The Restatement (Second) of Conflict of Laws §184 (1971) reaches the same conclusion: “Recovery for tort or wrongful death will not be permitted in any state if the defendant is declared immune from such liability by the workmen’s compensation statute of a state under which the defendant is required to provide insurance against the particular risk and under which (a) the plaintiff has obtained an award for the injury . . . .”  Comment (b) states the rationale for this rule, echoing the public policy concerns identified in Braxton:

It is thought unfair that a person who is required to provide insurance against a risk under the workmen’s compensation statute of one state which gives him immunity from liability for tort or wrongful death should not enjoy that immunity in a suit brought in other states.  Also to deny a person the immunity granted him by a workmen’s compensation statute of a given state would frustrate the efforts of that state to restrict the cost of industrial accidents and to afford a fair basis for predicting what these costs will be.  All states are sympathetic with the policies underlying workmen’s compensation, and all states grant certain persons immunity from liability for tort or wrongful death, although the provisions of the various statutes do differ in matters of detail.  For all of these reasons, a state will not hold a person liable for tort or wrongful death under the circumstances stated in the present rule.

 

Under the rule of this Section, a defendant will be accorded immunity from tort or wrongful death liability if he is given such immunity by the workmen’s compensation statute of any state under which he is required to provide insurance against the particular risk and under which the plaintiff has already obtained an award for the injury.  A person who accepts an award under the workmen’s compensation statute of a given state may justly be held bound by the provisions of that statute insofar as immunity from tort and wrongful death liability is concerned.

 

Id. cmt. b.

In this case, denying Phoenix the benefit of Indiana’s exclusive remedy provision would, in the words of the Restatement, “frustrate the efforts” of Indiana to restrict the costs of industrial accidents.  It would add a layer of unpredictability to a workers’ compensation framework designed to “afford a fair basis for predicting what these costs will be.”  Id.  Such a result would not be consistent with the reasoning in Braxton.
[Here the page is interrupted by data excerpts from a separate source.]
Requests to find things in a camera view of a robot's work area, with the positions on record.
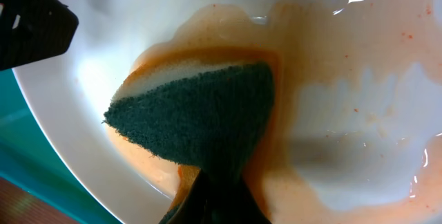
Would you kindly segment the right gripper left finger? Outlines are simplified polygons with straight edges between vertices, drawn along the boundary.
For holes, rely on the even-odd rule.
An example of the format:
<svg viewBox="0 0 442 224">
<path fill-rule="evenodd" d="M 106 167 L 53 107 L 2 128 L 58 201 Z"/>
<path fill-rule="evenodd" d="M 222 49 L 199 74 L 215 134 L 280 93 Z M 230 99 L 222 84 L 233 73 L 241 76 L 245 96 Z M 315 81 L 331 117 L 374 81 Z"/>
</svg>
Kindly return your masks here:
<svg viewBox="0 0 442 224">
<path fill-rule="evenodd" d="M 212 209 L 209 204 L 210 180 L 201 171 L 191 190 L 167 224 L 212 224 Z"/>
</svg>

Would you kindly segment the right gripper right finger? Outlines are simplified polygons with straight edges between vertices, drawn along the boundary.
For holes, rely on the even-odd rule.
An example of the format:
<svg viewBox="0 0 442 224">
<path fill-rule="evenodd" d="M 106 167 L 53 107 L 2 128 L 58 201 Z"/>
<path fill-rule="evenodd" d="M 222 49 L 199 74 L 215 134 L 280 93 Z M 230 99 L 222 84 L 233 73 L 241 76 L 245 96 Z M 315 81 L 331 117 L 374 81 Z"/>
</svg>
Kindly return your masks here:
<svg viewBox="0 0 442 224">
<path fill-rule="evenodd" d="M 262 213 L 243 177 L 215 191 L 216 224 L 271 224 Z"/>
</svg>

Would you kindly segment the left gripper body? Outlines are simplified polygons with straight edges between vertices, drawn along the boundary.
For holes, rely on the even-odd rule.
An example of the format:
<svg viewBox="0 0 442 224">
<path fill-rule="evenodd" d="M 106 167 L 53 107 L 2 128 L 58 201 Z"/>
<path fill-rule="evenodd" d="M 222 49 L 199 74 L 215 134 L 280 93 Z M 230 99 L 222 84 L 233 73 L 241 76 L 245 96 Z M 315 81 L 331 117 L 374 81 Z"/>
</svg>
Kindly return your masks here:
<svg viewBox="0 0 442 224">
<path fill-rule="evenodd" d="M 64 54 L 79 25 L 59 0 L 1 0 L 1 70 Z"/>
</svg>

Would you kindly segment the green yellow sponge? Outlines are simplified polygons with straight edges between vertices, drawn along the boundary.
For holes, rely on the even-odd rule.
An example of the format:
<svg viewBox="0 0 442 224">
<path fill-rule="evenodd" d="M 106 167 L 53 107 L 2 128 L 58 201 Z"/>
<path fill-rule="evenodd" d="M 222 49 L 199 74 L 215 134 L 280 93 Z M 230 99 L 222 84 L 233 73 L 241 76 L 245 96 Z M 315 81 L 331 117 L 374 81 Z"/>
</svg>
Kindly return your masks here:
<svg viewBox="0 0 442 224">
<path fill-rule="evenodd" d="M 265 133 L 274 105 L 273 73 L 257 62 L 174 80 L 113 102 L 106 123 L 155 156 L 195 166 L 215 191 L 233 185 Z"/>
</svg>

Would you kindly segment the white plate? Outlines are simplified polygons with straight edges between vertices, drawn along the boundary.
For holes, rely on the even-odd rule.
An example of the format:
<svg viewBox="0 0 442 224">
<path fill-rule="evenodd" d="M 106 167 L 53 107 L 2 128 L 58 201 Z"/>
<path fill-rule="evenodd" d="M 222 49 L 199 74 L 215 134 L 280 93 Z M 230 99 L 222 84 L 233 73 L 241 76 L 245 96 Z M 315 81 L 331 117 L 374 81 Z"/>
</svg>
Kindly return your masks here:
<svg viewBox="0 0 442 224">
<path fill-rule="evenodd" d="M 441 222 L 441 0 L 60 0 L 67 53 L 14 70 L 74 177 L 123 223 L 156 223 L 179 168 L 104 112 L 138 68 L 208 68 L 198 48 L 263 48 L 277 115 L 247 170 L 273 223 Z"/>
</svg>

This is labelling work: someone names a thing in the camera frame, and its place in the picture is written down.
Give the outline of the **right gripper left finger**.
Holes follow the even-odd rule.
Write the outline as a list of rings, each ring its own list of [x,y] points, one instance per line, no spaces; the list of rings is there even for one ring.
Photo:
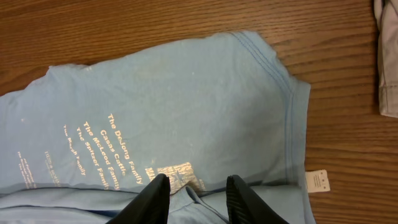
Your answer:
[[[169,205],[170,181],[159,174],[106,224],[167,224]]]

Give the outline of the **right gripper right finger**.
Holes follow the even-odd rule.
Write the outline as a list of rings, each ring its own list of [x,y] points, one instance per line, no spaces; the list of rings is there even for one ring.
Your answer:
[[[288,224],[238,175],[227,178],[226,205],[230,224]]]

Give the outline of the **light blue printed t-shirt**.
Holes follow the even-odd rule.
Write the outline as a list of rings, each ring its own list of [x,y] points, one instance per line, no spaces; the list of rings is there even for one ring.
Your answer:
[[[165,174],[169,223],[227,223],[230,175],[314,223],[310,89],[249,31],[52,66],[1,97],[1,222],[106,223]]]

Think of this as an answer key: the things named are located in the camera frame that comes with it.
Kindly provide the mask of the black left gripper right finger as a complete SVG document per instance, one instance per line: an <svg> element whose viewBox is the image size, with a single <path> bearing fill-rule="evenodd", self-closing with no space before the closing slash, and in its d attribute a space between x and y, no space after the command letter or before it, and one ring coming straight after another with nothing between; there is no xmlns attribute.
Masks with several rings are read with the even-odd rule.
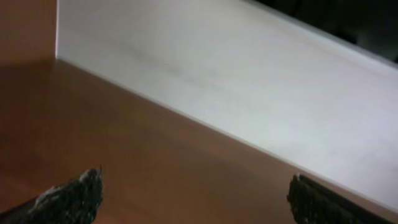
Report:
<svg viewBox="0 0 398 224"><path fill-rule="evenodd" d="M298 224L392 224L301 174L292 177L287 201Z"/></svg>

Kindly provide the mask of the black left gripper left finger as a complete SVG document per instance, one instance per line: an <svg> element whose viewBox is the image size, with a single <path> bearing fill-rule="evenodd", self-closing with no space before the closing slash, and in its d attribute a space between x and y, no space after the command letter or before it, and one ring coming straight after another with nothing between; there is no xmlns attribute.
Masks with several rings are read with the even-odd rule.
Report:
<svg viewBox="0 0 398 224"><path fill-rule="evenodd" d="M103 201L100 169L53 186L35 198L1 213L1 224L91 224Z"/></svg>

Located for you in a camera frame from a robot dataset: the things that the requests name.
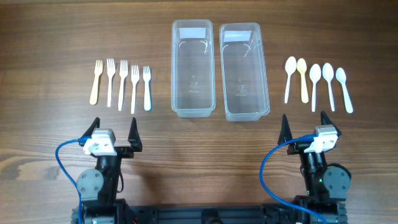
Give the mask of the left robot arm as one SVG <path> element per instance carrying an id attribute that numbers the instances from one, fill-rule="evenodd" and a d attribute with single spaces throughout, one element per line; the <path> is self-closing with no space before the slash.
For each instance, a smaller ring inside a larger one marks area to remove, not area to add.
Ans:
<path id="1" fill-rule="evenodd" d="M 79 223 L 139 223 L 138 216 L 127 202 L 117 199 L 122 190 L 122 159 L 132 159 L 135 152 L 142 151 L 142 142 L 137 130 L 136 118 L 132 119 L 127 141 L 128 146 L 115 146 L 114 131 L 100 128 L 100 119 L 95 118 L 81 136 L 79 145 L 85 154 L 96 158 L 93 169 L 83 171 L 76 181 L 80 194 L 79 206 L 72 210 L 71 222 Z"/>

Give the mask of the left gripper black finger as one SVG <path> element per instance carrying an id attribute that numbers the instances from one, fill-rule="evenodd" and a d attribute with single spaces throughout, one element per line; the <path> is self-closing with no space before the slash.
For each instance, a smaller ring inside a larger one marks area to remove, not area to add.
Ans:
<path id="1" fill-rule="evenodd" d="M 142 141 L 139 136 L 139 132 L 137 129 L 137 120 L 135 117 L 132 118 L 127 141 L 129 142 L 134 152 L 142 152 Z"/>
<path id="2" fill-rule="evenodd" d="M 94 119 L 94 121 L 92 122 L 91 126 L 90 126 L 90 127 L 85 131 L 85 133 L 81 136 L 81 139 L 82 139 L 82 138 L 86 138 L 86 137 L 90 137 L 90 136 L 93 134 L 94 130 L 95 130 L 96 128 L 99 128 L 99 126 L 100 126 L 100 119 L 99 119 L 99 117 L 96 117 L 96 118 Z"/>

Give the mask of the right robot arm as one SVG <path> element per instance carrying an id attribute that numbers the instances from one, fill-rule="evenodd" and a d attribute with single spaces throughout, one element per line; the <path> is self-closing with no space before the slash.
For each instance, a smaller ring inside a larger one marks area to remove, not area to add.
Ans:
<path id="1" fill-rule="evenodd" d="M 341 131 L 327 114 L 321 112 L 321 125 L 313 132 L 314 140 L 300 140 L 288 145 L 287 154 L 300 156 L 307 195 L 295 196 L 292 203 L 322 216 L 327 223 L 347 223 L 344 201 L 351 185 L 351 173 L 337 163 L 327 163 L 325 153 L 336 147 Z"/>

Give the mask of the white plastic spoon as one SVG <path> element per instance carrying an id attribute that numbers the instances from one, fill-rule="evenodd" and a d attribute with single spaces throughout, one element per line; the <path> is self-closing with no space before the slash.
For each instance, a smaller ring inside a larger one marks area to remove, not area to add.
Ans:
<path id="1" fill-rule="evenodd" d="M 329 94 L 331 110 L 335 111 L 335 102 L 334 102 L 333 90 L 332 90 L 332 86 L 331 86 L 331 81 L 334 77 L 334 72 L 333 72 L 333 68 L 330 63 L 324 64 L 324 66 L 322 68 L 322 75 L 328 84 L 328 94 Z"/>
<path id="2" fill-rule="evenodd" d="M 353 105 L 346 87 L 346 74 L 341 67 L 336 70 L 336 79 L 341 83 L 346 112 L 353 113 Z"/>
<path id="3" fill-rule="evenodd" d="M 321 78 L 321 68 L 319 64 L 313 64 L 310 72 L 309 72 L 309 77 L 312 81 L 312 112 L 315 112 L 316 109 L 316 95 L 317 95 L 317 83 Z"/>
<path id="4" fill-rule="evenodd" d="M 290 79 L 293 73 L 296 71 L 297 61 L 294 56 L 290 56 L 285 63 L 285 72 L 287 73 L 287 82 L 285 86 L 284 103 L 287 104 L 289 100 L 290 91 Z"/>

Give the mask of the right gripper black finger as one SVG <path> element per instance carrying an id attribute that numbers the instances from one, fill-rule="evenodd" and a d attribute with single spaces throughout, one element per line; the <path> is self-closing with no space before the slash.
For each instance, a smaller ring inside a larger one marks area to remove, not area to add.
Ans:
<path id="1" fill-rule="evenodd" d="M 286 114 L 282 115 L 282 126 L 278 138 L 278 145 L 281 145 L 282 143 L 285 143 L 287 141 L 293 140 L 292 133 L 290 130 L 289 122 L 287 119 Z"/>
<path id="2" fill-rule="evenodd" d="M 321 111 L 320 113 L 321 117 L 321 124 L 322 125 L 332 125 L 337 132 L 337 136 L 341 136 L 341 131 L 338 129 L 338 127 L 332 122 L 332 120 L 327 116 L 325 111 Z"/>

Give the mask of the yellow plastic spoon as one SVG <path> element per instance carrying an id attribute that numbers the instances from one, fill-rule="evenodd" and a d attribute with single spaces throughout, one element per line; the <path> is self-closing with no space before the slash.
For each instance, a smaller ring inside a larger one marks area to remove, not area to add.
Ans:
<path id="1" fill-rule="evenodd" d="M 307 71 L 307 64 L 303 58 L 300 58 L 297 61 L 297 71 L 299 72 L 301 79 L 301 100 L 303 103 L 308 103 L 309 102 L 308 90 L 305 78 L 305 72 Z"/>

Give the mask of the light blue plastic fork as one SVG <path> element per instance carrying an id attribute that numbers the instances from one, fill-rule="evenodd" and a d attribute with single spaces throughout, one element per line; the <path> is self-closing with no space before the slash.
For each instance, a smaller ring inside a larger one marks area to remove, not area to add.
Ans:
<path id="1" fill-rule="evenodd" d="M 144 66 L 143 68 L 143 80 L 144 80 L 144 109 L 146 111 L 150 111 L 152 108 L 151 98 L 150 98 L 150 80 L 151 80 L 151 72 L 149 66 Z"/>

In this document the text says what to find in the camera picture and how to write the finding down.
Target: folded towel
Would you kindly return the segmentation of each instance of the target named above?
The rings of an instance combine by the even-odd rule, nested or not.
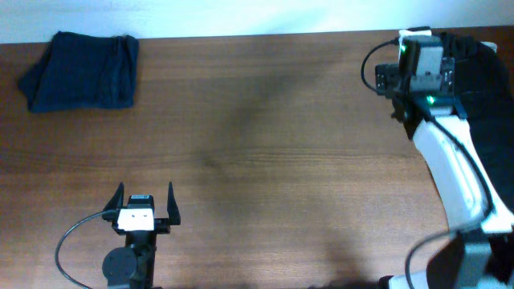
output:
[[[31,112],[130,108],[136,90],[139,42],[59,32],[18,82]]]

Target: table surface
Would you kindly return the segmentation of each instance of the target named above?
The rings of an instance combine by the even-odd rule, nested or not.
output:
[[[514,75],[514,28],[456,30],[498,43]],[[401,274],[410,247],[446,228],[430,172],[361,61],[396,31],[143,39],[134,108],[30,114],[15,80],[44,44],[0,46],[0,287],[70,288],[61,235],[125,194],[173,181],[182,225],[157,240],[154,284],[309,287]],[[392,47],[366,69],[392,63]],[[123,246],[89,222],[63,267],[105,287]],[[421,269],[437,246],[421,251]]]

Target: black cable
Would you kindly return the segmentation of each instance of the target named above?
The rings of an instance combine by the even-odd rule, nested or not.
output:
[[[368,83],[368,81],[366,81],[366,77],[364,76],[364,68],[366,66],[366,62],[368,61],[368,58],[377,50],[379,50],[380,48],[382,47],[385,47],[385,46],[388,46],[388,45],[398,45],[398,40],[399,40],[399,37],[395,38],[395,39],[392,39],[390,41],[387,41],[387,42],[384,42],[378,46],[376,46],[374,49],[372,49],[368,55],[366,57],[364,57],[364,60],[362,60],[362,65],[361,65],[361,79],[362,79],[362,82],[364,83],[364,85],[366,87],[368,87],[369,89],[371,89],[372,91],[376,92],[377,94],[384,94],[385,92],[384,91],[379,91],[377,90],[376,88],[374,88],[373,86],[371,86],[371,84]]]
[[[68,230],[66,233],[64,233],[63,237],[61,237],[61,239],[59,240],[59,243],[57,243],[57,247],[55,248],[55,265],[57,265],[57,269],[59,269],[59,272],[61,272],[61,274],[66,278],[68,279],[70,282],[74,283],[75,285],[77,286],[80,286],[82,287],[83,289],[92,289],[91,287],[88,287],[84,284],[82,284],[81,282],[73,279],[68,273],[66,273],[66,271],[61,267],[61,263],[59,261],[59,251],[61,249],[61,246],[63,245],[63,242],[64,242],[64,239],[66,239],[66,237],[74,230],[76,229],[77,227],[79,227],[80,225],[84,224],[85,222],[87,221],[90,221],[92,220],[93,218],[96,218],[96,217],[99,217],[99,216],[102,216],[104,214],[110,214],[110,213],[115,213],[116,210],[106,210],[106,211],[103,211],[103,212],[99,212],[99,213],[96,213],[96,214],[93,214],[89,217],[86,217],[84,219],[82,219],[80,222],[76,223],[75,225],[73,225],[73,227],[70,228],[70,230]]]

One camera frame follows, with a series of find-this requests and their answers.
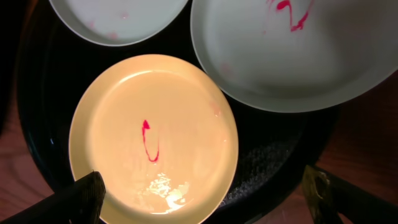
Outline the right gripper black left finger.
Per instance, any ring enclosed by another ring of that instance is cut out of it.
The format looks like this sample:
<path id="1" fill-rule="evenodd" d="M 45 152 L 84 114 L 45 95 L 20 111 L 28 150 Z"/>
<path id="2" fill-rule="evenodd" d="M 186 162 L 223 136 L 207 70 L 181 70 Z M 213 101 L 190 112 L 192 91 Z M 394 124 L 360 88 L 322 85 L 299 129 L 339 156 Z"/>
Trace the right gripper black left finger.
<path id="1" fill-rule="evenodd" d="M 102 176 L 94 171 L 1 223 L 99 223 L 105 194 Z"/>

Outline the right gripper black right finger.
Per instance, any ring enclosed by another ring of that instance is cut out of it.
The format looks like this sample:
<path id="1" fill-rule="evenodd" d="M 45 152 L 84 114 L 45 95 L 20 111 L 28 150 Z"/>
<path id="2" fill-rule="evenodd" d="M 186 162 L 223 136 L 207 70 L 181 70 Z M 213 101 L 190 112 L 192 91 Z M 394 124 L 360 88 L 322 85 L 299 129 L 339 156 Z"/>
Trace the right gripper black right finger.
<path id="1" fill-rule="evenodd" d="M 397 223 L 397 206 L 318 167 L 305 166 L 302 189 L 314 223 Z"/>

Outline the yellow plate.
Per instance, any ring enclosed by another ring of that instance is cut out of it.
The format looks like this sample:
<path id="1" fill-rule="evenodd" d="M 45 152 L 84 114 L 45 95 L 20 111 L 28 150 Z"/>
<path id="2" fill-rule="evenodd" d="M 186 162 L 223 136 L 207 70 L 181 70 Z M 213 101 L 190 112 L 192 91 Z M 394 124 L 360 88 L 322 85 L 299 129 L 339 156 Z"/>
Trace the yellow plate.
<path id="1" fill-rule="evenodd" d="M 221 204 L 238 163 L 238 132 L 222 91 L 168 55 L 109 67 L 70 126 L 74 179 L 100 173 L 105 223 L 201 223 Z"/>

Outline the mint plate with zigzag stain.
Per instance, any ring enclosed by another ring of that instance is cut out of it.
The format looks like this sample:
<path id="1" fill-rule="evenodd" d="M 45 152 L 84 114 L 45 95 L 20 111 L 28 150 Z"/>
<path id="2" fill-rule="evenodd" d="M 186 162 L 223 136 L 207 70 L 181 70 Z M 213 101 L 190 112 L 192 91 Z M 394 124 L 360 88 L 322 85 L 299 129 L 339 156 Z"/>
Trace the mint plate with zigzag stain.
<path id="1" fill-rule="evenodd" d="M 397 0 L 197 0 L 190 28 L 205 72 L 260 110 L 335 106 L 397 70 Z"/>

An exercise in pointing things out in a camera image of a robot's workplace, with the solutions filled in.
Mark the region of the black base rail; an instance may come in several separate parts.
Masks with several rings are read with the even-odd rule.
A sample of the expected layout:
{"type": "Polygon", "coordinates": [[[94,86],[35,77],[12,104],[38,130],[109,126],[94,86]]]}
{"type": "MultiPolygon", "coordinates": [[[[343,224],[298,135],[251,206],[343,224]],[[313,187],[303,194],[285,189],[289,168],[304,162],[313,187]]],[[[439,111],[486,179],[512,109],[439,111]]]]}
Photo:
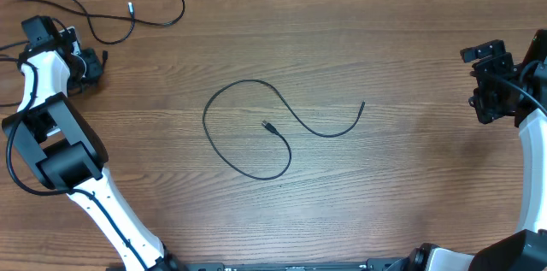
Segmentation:
{"type": "MultiPolygon", "coordinates": [[[[473,256],[446,249],[436,249],[425,260],[424,267],[415,270],[468,271],[473,256]]],[[[405,258],[369,258],[365,262],[323,262],[323,263],[275,263],[223,265],[222,263],[186,264],[183,270],[191,271],[386,271],[410,270],[411,260],[405,258]]]]}

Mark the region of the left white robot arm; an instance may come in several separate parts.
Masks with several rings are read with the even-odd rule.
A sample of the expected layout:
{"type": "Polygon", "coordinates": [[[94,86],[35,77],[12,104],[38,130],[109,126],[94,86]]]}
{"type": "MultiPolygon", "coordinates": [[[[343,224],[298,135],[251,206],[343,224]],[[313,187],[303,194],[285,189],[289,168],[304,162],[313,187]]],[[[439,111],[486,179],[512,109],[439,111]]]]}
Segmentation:
{"type": "Polygon", "coordinates": [[[125,270],[182,270],[184,265],[136,216],[107,166],[103,142],[69,101],[95,85],[108,60],[84,49],[74,27],[34,16],[21,23],[25,49],[14,59],[25,78],[15,114],[3,119],[12,180],[40,197],[66,195],[96,223],[125,270]]]}

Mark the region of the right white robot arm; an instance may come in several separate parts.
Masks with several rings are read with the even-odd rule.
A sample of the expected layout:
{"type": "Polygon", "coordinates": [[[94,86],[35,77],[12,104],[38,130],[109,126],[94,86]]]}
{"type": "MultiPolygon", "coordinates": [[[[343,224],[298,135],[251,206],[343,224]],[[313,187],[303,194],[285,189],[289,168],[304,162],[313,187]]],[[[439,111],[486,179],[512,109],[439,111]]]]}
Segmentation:
{"type": "Polygon", "coordinates": [[[546,269],[546,31],[536,31],[523,61],[516,64],[502,40],[461,50],[477,81],[468,99],[478,121],[512,116],[523,152],[521,212],[513,235],[469,255],[423,244],[395,261],[392,270],[546,269]]]}
Because Braxton requires us, when determining exclusive remedy issues, to look to the law that guarantees an employee his receipt of workers’ compensation benefits and because Indiana law bars plaintiffs’ actions, we hold that the trial court erred in denying Phoenix’s 12(b)(1) motions to dismiss for lack of subject matter jurisdiction.  Accordingly, we reverse.

Reversed.

Chief Judge MARTIN and Judge WYNN concur.